Portugal y España comparten una profunda herencia cultural: historia, catolicismo, estructuras sociales similares. La acogida de la novela en España lo confirma: muchos lectores me dijeron que esta familia portuguesa podría ser perfectamente española. La diferencia fue la forma en que rompieron con la dictadura: Portugal tuvo una revolución; España, una transición. Pero las tensiones, contradicciones y dilemas son muy similares.
¿Adónde ir y cuánto tiempo llevará?
En la década de 1970, ambos países tenían zonas muy aisladas y conservadoras.

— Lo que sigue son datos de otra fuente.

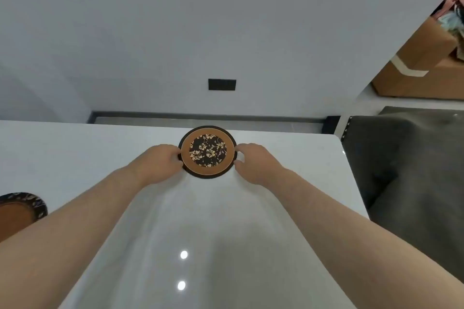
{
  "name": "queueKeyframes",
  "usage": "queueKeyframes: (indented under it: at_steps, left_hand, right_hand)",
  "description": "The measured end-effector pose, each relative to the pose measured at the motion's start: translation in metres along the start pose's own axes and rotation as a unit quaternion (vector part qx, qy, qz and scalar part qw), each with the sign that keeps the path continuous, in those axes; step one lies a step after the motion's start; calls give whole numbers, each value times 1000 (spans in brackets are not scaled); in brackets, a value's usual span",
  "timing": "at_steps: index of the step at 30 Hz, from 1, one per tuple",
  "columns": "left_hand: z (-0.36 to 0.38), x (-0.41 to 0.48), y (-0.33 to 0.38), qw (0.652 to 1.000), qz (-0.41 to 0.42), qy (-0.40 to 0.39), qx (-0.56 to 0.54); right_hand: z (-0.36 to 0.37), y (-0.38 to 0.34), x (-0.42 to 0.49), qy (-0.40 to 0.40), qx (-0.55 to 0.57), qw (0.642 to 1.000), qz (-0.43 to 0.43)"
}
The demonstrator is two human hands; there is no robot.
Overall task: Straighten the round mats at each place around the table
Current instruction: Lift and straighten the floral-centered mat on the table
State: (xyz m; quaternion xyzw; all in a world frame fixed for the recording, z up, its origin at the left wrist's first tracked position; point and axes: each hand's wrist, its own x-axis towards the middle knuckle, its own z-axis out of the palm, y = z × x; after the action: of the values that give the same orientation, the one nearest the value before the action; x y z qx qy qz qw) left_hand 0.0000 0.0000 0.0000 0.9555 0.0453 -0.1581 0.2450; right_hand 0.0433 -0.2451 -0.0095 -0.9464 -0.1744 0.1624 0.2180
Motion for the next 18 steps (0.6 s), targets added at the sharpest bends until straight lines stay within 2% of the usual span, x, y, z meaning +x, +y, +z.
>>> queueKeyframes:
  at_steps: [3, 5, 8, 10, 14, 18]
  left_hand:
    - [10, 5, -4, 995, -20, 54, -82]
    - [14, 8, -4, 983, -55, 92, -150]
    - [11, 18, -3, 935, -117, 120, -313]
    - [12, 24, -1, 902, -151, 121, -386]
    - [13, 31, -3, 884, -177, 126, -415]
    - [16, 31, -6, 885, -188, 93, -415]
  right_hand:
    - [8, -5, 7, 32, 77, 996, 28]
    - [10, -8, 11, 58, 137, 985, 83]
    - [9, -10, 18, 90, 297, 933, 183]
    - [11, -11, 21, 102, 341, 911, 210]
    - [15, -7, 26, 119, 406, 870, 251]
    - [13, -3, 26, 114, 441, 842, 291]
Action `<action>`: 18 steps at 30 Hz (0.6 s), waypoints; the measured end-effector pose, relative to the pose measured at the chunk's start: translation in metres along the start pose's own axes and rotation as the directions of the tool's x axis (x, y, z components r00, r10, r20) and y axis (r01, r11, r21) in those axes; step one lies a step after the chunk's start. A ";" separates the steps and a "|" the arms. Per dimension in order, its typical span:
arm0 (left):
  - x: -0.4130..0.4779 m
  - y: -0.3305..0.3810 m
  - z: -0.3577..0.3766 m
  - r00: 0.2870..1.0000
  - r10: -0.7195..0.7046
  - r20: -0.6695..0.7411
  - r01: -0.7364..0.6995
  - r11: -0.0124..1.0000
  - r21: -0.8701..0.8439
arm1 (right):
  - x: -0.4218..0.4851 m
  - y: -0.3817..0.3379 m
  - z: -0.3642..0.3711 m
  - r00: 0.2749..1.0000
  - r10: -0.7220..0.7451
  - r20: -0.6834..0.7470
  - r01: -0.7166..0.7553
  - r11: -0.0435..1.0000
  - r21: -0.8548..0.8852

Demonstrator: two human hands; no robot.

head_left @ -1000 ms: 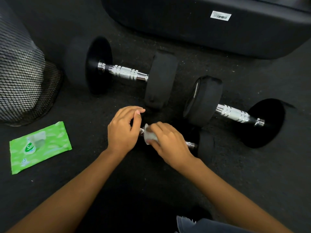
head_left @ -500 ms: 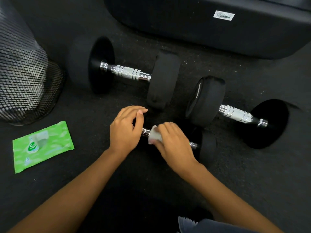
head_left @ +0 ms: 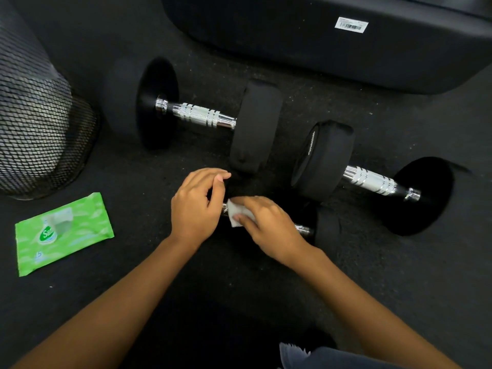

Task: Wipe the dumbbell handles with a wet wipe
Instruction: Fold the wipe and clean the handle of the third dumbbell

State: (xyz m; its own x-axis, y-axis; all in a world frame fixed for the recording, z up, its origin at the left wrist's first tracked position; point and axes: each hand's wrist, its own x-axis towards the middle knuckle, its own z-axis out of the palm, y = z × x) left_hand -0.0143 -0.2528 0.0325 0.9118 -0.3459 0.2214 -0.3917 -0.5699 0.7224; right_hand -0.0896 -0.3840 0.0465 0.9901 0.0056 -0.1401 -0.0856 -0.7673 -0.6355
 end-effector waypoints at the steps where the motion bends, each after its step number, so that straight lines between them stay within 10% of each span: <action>1: 0.000 0.000 0.000 1.000 -0.001 -0.001 0.001 1.000 0.001 | 0.001 0.002 -0.001 1.000 0.019 0.012 -0.019 1.000 -0.011; 7: 0.000 0.000 0.000 1.000 0.001 0.001 -0.001 1.000 0.007 | 0.033 -0.006 0.001 0.960 0.198 0.197 -0.208 0.978 0.032; 18: 0.000 0.002 0.000 1.000 0.000 -0.001 0.000 1.000 -0.008 | 0.014 -0.009 0.015 0.988 -0.033 -0.148 0.019 0.995 -0.100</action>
State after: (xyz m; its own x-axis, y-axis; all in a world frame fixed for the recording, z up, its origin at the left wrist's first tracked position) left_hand -0.0150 -0.2540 0.0336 0.9120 -0.3450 0.2219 -0.3905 -0.5644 0.7273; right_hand -0.0765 -0.3681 0.0388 0.9980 -0.0638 -0.0050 -0.0556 -0.8271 -0.5593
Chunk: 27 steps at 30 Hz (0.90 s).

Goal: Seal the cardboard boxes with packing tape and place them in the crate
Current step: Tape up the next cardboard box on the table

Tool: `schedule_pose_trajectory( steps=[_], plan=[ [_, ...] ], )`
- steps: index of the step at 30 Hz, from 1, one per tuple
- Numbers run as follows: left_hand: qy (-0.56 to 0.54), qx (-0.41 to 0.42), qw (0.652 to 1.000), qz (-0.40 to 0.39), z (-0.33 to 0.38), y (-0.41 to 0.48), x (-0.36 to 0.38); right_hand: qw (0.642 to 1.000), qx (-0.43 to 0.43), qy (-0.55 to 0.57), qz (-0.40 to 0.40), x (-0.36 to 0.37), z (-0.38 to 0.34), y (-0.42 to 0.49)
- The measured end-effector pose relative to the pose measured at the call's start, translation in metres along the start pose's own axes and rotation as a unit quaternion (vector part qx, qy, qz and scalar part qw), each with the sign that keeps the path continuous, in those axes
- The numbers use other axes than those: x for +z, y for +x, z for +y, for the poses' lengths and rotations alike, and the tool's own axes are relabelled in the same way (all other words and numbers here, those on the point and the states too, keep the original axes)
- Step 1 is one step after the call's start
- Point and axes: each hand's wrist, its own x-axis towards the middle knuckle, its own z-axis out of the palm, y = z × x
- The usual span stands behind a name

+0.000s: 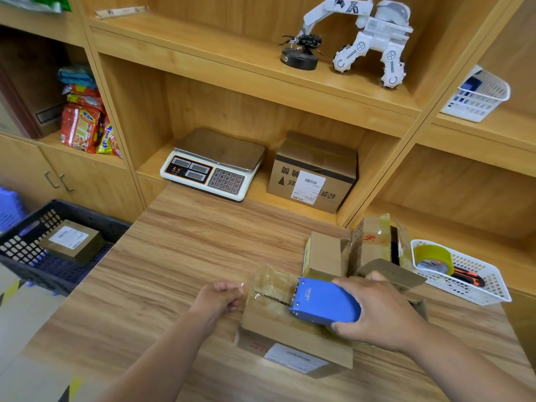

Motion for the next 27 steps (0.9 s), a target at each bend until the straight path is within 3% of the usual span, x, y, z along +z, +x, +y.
schedule_pose_trajectory(
  steps=[5,9,13,16,20,23,25,27],
  plan=[
    [-0.02,0.0,0.999,-0.032,-0.009,-0.001,0.012,1.0,0.004,0.014,0.003,0.001,0.0,-0.001],
    [-0.02,0.008,1.0,-0.006,-0.016,0.002,0.016,0.999,0.01,0.031,0.0,0.003,0.001,-0.001],
    [0.09,-0.007,0.995,0.044,-0.018,0.004,0.017,0.999,0.017,0.042,-0.003,0.004,0.002,-0.002],
    [0.132,-0.025,0.99,0.032,-0.017,0.001,0.015,0.999,0.02,0.045,-0.001,0.005,0.003,-0.003],
    [0.135,0.064,0.987,0.064,-0.002,-0.009,0.014,0.999,0.008,0.051,0.009,0.007,0.003,-0.002],
    [0.03,-0.003,0.998,-0.062,0.009,-0.019,0.028,0.998,0.003,0.057,0.017,0.009,0.004,-0.001],
    [0.058,-0.022,0.989,-0.136,0.009,-0.025,0.037,0.998,0.0,0.054,0.015,0.01,0.005,-0.002],
    [0.088,0.001,0.983,-0.159,0.014,-0.025,0.032,0.998,0.002,0.055,0.015,0.01,0.007,-0.003]
  ],
)
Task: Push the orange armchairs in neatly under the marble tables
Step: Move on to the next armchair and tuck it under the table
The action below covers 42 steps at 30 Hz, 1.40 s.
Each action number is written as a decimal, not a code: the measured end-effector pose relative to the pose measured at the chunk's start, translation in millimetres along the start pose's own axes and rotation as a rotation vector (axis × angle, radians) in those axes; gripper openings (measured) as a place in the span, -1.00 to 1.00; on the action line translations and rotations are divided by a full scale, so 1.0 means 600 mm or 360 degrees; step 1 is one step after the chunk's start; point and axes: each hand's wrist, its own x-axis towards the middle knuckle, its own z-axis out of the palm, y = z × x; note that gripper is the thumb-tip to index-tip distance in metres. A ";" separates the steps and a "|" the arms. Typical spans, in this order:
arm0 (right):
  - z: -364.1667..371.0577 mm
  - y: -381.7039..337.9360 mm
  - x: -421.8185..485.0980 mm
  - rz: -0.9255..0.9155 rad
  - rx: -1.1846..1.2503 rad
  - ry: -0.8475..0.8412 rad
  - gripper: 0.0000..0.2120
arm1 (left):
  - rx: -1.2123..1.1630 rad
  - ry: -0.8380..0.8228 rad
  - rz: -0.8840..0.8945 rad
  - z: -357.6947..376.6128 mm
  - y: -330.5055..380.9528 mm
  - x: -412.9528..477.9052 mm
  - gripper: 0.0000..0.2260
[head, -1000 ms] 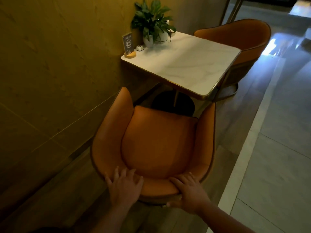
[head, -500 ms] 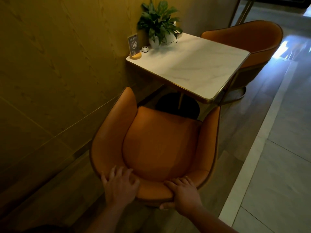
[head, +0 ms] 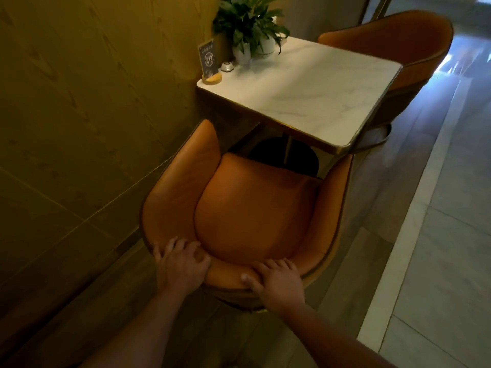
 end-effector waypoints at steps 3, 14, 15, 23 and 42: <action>0.009 -0.025 0.025 0.0065 -0.0013 0.0087 -0.18 | -0.0001 0.0014 0.0015 -0.004 -0.018 0.030 -0.46; 0.027 -0.064 0.073 0.0139 -0.0032 0.0182 -0.28 | 0.0030 -0.0001 0.0054 -0.012 -0.054 0.088 -0.52; 0.027 -0.065 0.075 0.0145 -0.0037 0.0153 -0.26 | 0.0029 0.0010 0.0053 -0.013 -0.056 0.090 -0.50; 0.017 -0.082 0.070 0.0180 -0.0022 0.0064 -0.27 | 0.0030 0.0023 0.0076 -0.013 -0.064 0.095 -0.43; 0.038 -0.191 0.116 0.0258 0.0050 0.0086 -0.27 | 0.0059 0.0008 0.0164 -0.034 -0.161 0.162 -0.41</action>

Las creencias religiosas, los temores al cambio, la dificultad de construir una democracia sólida después de décadas de autoritarismo: todos son comunes. En Portugal, cientos de miles de personas emigraron entre 1965 y 1974; En España pasó algo parecido. Ambas sociedades experimentaron cambios lentos y profundos, pero ambas inevitablemente encontraron resistencia. Se idealiza la Revolución portuguesa, pero fue compleja: popular, no demasiado violenta, pero difícil de consolidar. España ha experimentado sus propias complejidades en su transición. Hoy, los lectores de ambos países reconocen esta estrecha relación. La familia, la religión, el trauma histórico y la memoria política funcionan casi como espejos.